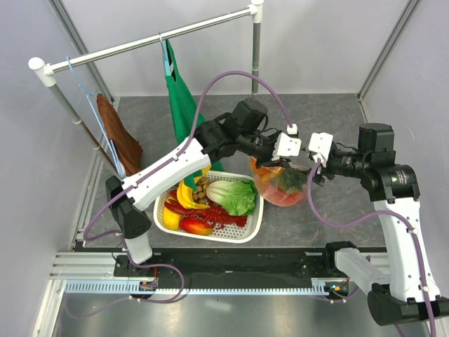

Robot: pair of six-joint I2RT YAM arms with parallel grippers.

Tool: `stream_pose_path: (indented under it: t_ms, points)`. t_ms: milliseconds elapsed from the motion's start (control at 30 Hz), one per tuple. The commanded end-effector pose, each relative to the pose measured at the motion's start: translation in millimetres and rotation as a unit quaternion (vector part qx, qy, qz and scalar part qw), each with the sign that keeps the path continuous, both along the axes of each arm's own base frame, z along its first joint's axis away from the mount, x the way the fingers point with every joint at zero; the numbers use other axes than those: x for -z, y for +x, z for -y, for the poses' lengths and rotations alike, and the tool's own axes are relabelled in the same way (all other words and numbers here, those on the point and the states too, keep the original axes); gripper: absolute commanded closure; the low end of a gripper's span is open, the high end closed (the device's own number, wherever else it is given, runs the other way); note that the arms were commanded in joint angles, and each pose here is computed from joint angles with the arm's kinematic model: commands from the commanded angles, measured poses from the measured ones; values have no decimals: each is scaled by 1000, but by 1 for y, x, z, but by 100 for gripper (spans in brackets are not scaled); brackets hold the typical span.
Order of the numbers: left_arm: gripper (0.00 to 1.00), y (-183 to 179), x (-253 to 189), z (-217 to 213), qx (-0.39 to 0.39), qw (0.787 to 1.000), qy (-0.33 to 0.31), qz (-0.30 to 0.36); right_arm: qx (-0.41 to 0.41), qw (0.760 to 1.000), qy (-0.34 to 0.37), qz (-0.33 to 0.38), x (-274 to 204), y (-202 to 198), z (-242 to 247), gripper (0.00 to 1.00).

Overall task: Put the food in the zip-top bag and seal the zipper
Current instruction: Zip the zipper food storage bag at the center of the board.

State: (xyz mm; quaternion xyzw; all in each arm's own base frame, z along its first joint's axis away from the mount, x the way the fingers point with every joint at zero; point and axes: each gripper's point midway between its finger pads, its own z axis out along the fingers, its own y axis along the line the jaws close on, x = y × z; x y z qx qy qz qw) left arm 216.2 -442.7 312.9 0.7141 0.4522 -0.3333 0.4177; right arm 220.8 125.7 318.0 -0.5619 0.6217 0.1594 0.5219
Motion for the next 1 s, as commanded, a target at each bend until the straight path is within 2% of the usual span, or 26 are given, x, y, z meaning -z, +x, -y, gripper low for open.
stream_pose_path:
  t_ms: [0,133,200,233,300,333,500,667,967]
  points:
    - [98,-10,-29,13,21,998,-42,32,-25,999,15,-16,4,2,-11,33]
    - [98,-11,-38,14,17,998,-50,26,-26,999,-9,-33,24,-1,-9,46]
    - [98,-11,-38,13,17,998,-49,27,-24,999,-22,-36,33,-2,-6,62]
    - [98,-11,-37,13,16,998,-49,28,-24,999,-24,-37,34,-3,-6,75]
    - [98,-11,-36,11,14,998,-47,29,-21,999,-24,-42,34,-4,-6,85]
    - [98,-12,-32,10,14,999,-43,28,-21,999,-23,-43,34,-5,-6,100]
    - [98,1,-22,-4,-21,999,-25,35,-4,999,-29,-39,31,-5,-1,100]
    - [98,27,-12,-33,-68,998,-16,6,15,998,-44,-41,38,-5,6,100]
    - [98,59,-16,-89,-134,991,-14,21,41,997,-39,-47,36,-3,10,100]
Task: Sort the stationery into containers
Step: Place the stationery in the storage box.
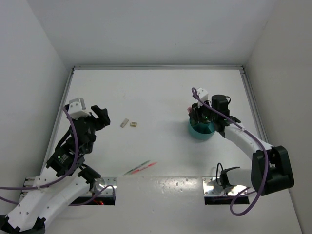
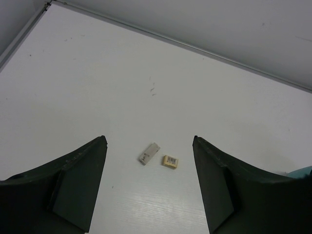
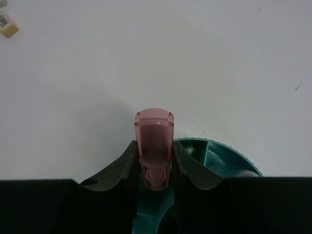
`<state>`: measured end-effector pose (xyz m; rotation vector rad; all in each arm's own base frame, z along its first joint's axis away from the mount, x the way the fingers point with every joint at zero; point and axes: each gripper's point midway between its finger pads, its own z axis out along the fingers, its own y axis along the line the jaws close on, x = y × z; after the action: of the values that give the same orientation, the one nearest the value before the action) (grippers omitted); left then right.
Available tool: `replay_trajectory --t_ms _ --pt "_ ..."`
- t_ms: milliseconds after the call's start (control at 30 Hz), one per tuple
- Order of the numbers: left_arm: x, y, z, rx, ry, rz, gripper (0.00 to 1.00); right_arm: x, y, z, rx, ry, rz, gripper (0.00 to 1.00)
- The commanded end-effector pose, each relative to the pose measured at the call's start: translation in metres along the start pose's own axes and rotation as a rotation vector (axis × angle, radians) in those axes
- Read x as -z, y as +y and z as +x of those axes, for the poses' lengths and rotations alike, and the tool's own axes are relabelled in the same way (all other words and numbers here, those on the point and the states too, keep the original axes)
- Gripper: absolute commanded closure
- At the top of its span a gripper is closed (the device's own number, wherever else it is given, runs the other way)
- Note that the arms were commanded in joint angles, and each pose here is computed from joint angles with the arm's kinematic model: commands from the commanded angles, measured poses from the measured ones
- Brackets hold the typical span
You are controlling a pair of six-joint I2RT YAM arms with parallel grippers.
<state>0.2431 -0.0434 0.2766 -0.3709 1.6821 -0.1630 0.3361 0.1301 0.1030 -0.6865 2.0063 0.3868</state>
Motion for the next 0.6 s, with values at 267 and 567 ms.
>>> replay_trajectory --t_ms 267,567 --pt "-0.001 -0.002 -0.006 0.0 -0.022 0.01 0.23 0.001 0.003 -0.011 0.034 -0.033 -0.088 0.52" --pt "-0.007 -0.012 0.005 -0.033 0.025 0.046 0.26 0.021 0.007 -0.042 0.089 -0.13 -0.094 0.44"
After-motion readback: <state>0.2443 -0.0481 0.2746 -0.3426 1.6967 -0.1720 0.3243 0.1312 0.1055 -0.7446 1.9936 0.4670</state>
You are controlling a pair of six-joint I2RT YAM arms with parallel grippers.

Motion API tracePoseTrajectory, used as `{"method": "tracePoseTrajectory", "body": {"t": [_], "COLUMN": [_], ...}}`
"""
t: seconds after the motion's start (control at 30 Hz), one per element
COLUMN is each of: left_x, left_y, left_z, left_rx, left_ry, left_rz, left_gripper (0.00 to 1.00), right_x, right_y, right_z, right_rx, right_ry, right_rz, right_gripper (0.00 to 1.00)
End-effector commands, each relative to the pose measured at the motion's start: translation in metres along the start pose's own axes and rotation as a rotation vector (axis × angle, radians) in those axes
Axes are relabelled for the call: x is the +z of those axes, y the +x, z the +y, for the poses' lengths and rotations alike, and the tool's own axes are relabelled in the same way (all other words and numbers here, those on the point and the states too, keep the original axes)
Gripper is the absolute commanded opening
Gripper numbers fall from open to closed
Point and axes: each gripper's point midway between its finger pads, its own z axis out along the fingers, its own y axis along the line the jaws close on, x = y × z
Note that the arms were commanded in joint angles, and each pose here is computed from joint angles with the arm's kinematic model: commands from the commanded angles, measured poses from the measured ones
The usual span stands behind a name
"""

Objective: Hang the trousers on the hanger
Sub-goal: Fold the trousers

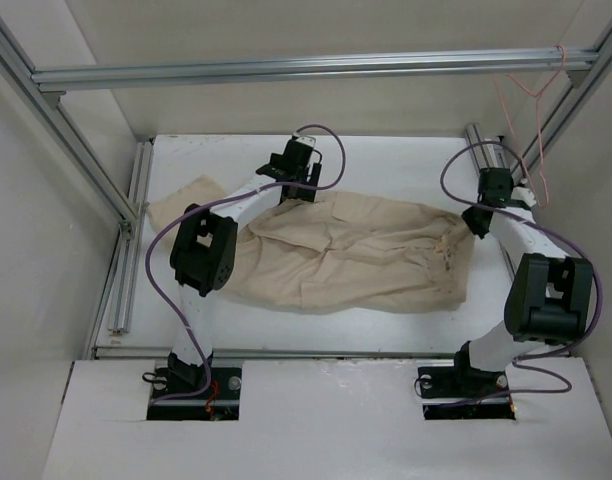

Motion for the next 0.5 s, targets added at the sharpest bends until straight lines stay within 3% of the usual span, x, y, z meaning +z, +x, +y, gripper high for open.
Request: {"method": "tracePoseTrajectory", "body": {"t": [0.0, 0.1, 0.13, 0.17, 0.23, 0.37, 0.47], "left_x": [-0.018, -0.015, -0.012, -0.009, -0.006, -0.006, 0.002], "left_y": [-0.020, -0.019, -0.020, -0.023, -0.030, -0.051, -0.057], "left_z": [0.002, -0.006, -0.009, -0.014, -0.021, -0.026, -0.032], "left_rx": [-0.025, -0.030, -0.038, -0.044, -0.043, -0.057, -0.051], "left_ry": [0.025, 0.063, 0.075, 0.091, 0.094, 0.101, 0.130], "left_rz": [-0.032, -0.032, -0.033, -0.038, -0.054, -0.129, -0.147], "left_gripper": [0.77, 0.77, 0.77, 0.77, 0.77, 0.78, 0.78], "right_x": [0.004, 0.009, 0.009, 0.005, -0.009, -0.039, -0.054], "right_y": [-0.062, -0.061, -0.060, -0.061, -0.055, -0.016, 0.026], "right_z": [-0.005, -0.007, -0.005, -0.003, 0.009, 0.023, 0.026], "right_rx": [0.098, 0.082, 0.067, 0.062, 0.032, -0.076, -0.157], "right_ry": [0.041, 0.040, 0.032, 0.021, -0.032, -0.123, -0.183], "right_rz": [-0.164, -0.160, -0.158, -0.156, -0.156, -0.110, -0.053], "right_gripper": [0.10, 0.32, 0.51, 0.63, 0.75, 0.84, 0.84]}}
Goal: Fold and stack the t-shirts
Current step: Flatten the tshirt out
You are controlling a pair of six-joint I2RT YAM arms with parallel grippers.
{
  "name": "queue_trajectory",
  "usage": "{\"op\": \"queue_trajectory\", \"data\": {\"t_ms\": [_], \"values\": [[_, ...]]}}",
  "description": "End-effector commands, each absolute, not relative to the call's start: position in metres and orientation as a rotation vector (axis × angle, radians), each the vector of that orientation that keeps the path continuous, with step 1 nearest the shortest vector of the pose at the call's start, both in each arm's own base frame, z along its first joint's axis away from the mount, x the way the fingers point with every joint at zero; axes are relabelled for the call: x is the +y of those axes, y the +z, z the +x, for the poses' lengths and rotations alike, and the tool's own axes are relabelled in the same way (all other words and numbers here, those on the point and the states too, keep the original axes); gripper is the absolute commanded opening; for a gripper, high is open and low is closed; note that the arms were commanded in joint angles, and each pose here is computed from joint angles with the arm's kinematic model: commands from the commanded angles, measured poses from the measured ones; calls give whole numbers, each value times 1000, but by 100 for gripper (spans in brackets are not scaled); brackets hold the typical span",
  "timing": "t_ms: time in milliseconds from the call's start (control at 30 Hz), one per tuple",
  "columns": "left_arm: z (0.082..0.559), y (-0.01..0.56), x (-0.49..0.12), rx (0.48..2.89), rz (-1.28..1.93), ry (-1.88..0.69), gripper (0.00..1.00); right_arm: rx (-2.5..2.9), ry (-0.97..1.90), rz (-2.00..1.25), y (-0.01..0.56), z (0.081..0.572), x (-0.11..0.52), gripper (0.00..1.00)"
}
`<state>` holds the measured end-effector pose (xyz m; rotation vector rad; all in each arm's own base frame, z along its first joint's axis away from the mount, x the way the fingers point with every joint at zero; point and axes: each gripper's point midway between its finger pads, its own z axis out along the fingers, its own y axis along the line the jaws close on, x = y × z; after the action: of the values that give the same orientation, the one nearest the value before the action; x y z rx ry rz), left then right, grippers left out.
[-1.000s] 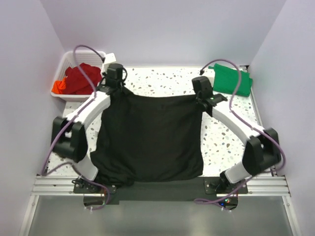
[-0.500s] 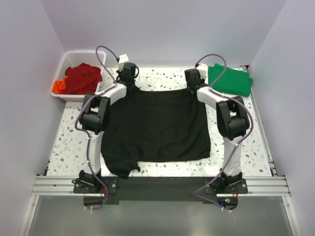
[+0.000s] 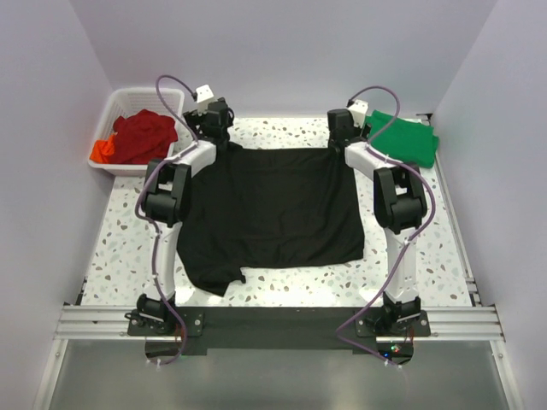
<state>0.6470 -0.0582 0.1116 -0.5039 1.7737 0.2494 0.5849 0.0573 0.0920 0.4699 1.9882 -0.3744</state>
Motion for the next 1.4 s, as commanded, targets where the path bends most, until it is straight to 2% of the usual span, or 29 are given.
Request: {"op": "queue_trajectory", "data": {"t_ms": [0,133,333,533,667,833,1033,1367], "values": [[645,184,-52,1592,-528,172,100,1843,-312,543,155,591,56,73],[644,205,-65,1642,-468,126,100,1881,-255,495,168,580,65,72],[619,163,-70,1897,-499,123,98,2040,-143,348,162,553,99,67],[569,144,-81,2084,-544,31,94,2221,-72,265,140,507,133,66],[526,123,-90,2229,-540,17,94,2357,-59,215,101,465,149,68],[474,88,-101,2365,-489,28,94,2494,-7,184,58,420,161,73],[424,59,-104,2456,-468,57,94,2510,12,163,59,392,157,76],[424,33,-100,2491,-492,116,94,2545,-35,127,34,382,148,77]]}}
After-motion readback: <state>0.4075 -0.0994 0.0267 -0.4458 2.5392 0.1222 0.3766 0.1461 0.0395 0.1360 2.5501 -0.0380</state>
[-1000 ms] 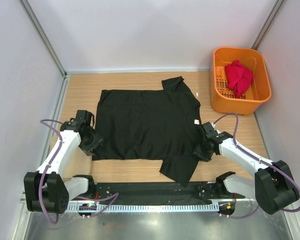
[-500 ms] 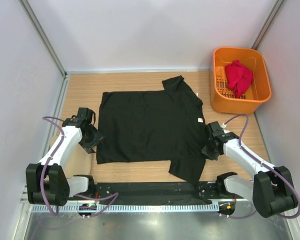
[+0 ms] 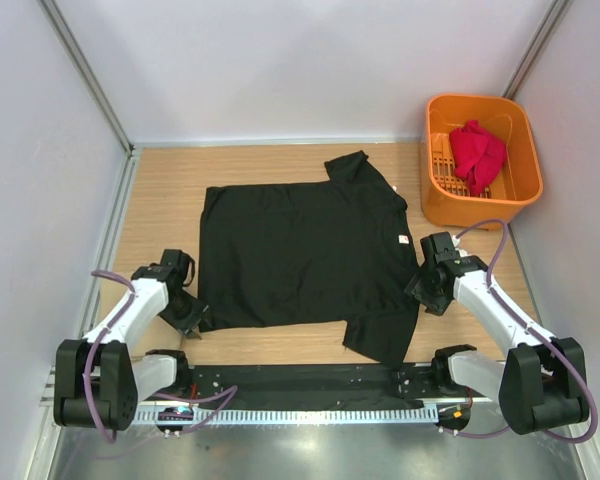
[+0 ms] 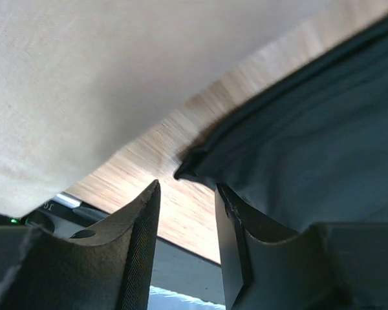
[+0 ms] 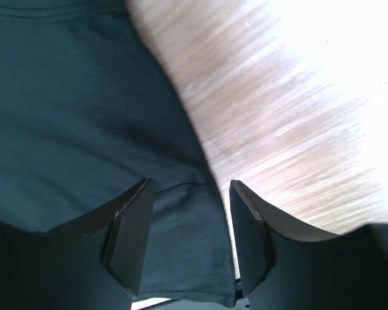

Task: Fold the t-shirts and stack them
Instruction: Flatten the tshirt out, then fold the tshirt

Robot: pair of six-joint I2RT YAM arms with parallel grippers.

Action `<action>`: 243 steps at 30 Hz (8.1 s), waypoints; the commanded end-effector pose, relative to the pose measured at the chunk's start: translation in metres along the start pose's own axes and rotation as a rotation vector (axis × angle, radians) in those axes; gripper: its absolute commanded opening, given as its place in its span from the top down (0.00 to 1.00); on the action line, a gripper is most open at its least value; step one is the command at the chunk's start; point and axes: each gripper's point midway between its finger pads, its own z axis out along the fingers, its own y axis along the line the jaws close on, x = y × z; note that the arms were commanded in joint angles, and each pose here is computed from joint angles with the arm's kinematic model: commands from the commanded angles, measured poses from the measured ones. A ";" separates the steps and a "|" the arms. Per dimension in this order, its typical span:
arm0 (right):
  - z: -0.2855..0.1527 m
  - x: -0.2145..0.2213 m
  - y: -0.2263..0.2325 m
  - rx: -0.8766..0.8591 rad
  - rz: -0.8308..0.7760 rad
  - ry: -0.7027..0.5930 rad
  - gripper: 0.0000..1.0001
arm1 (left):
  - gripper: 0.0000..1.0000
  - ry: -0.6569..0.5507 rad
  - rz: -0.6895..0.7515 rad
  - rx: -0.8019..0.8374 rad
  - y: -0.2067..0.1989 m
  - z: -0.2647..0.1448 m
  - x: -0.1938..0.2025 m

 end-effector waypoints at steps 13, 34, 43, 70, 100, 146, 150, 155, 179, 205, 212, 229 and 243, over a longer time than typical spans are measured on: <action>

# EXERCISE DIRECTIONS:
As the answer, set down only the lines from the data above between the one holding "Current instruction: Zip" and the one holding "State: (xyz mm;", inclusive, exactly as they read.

# THE COMPLETED TASK:
Current instruction: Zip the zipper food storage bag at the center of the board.

State: (xyz mm; quaternion xyzw; all in each arm's own base frame, z along its first joint's axis away from the mount, x the way the fingers point with every joint at zero; point and axes: each gripper's point midway between its finger pads, its own z axis out along the fingers, its own y axis along the line the jaws close on, x = y × z; x y z qx qy qz qw) left arm 216.2 -442.7 312.9 0.7141 0.4522 -0.3333 0.4177; right arm 220.8 125.7 318.0 -0.5619 0.6217 0.1594 0.5219

Nothing more is required for this exercise.